Centuries ago, the biggest problems of the day were solved with prize competitions: measuring longitude at sea by the Royal Navy in 1714; preserving food by the French government in the early 1800s; air travel by the Schneider prize in 1911.
In the 20th century, as enterprises grew and multi-national corporations boasted bigger budgets than the GDPs of small countries, internal Research & Development departments became built in (ie. internal, in-house) problem solvers. Now, as the Internet continues to empower and connect individuals around the world, and as economic crises restrict public and private budgets, prize competitions and crowdsourcing are making a strong comeback.
Asking the crowd to help find solutions to your problems is beneficial for many reasons, but the following two are perhaps more important. Firstly, crowdsourcing is cost effective – it inevitably costs less to run a competition and put up a prize than to rent a fully-equipped lab and pay several PhDs full salaries. Importantly, you can design the prize to only pay for results, not just for effort.
Secondly, crowdsourcing has more potential for original and creative ideas. When you open yourself up to the crowd, you can expect solutions influenced by a wide range of environments, experiences, educations and experiments. R&D departments are typically staffed by a group of academics with similar career paths, working in the same city, in the same building and lab even.
The ability for our environments to inspire us should not be underestimated, particularly when it comes to generating innovative ideas.
It seems pretty simple – next time you have a big problem or gap that your R&D department is struggling to solve or fill, turn to the crowd. You’ll spend less money and likely get a creative and original solution, but the prize will still be significant to the individual winner. However, crowdsourcing only works because the crowd is motivated and eager to contribute, so it’s important to ensure they gain something as well.
Counter intuitively, it is not the prize award but the intellectual challenge and feedback are the number one way to reward the crowd for their contributions.

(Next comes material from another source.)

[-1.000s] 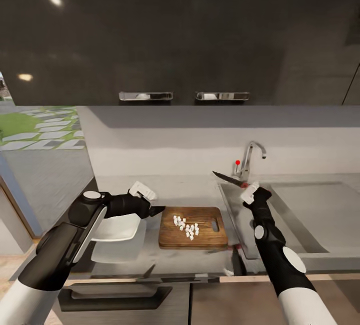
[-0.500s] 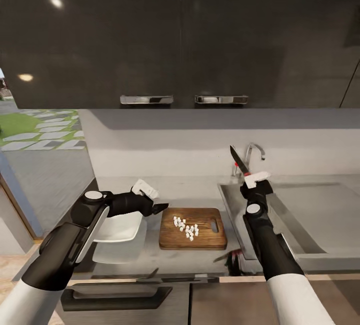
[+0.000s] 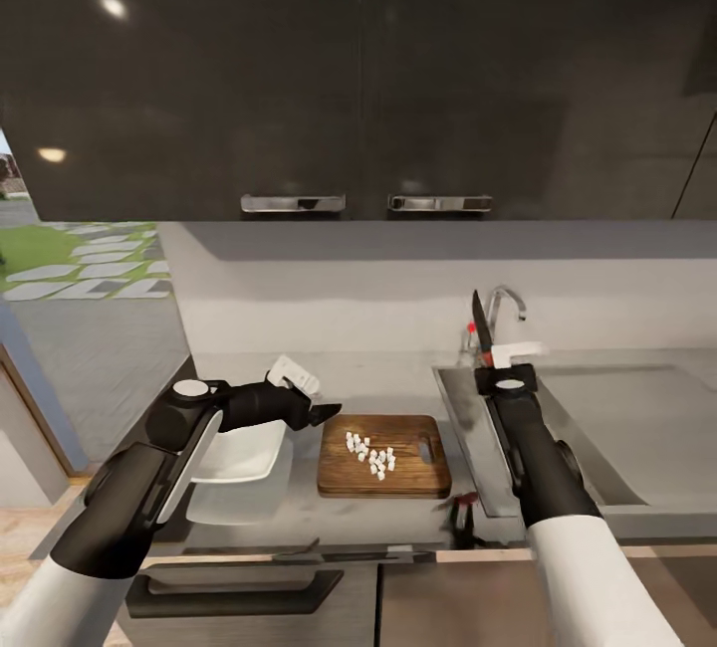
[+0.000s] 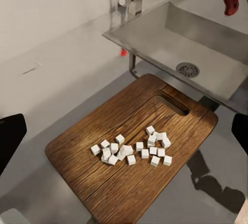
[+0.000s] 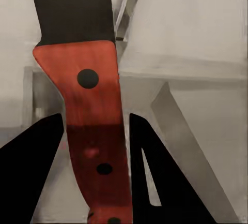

Although it doesn’t require much effort for a judge to jot down a few thoughts after reviewing an entry, actively seeking (and receiving) expert feedback independent from a competition process can be quite difficult.
It is unheard of for VCs to provide feedback to every business plan they reject. Even during the recruiting process, many employers decline to give feedback to every candidate, so providing learning to entrants is quite a crucial aspect in further development.
The Netflix Prize (2006-2009) did this well, enabling entrants to upload their algorithms and receive a real time response on the accuracy improvement. R&D spending and seed-stage venture capital investing in Europe are in decline, and it is the prize model of crowdsourcing ideas that looks likely to step into this opening gap to find and fund innovation.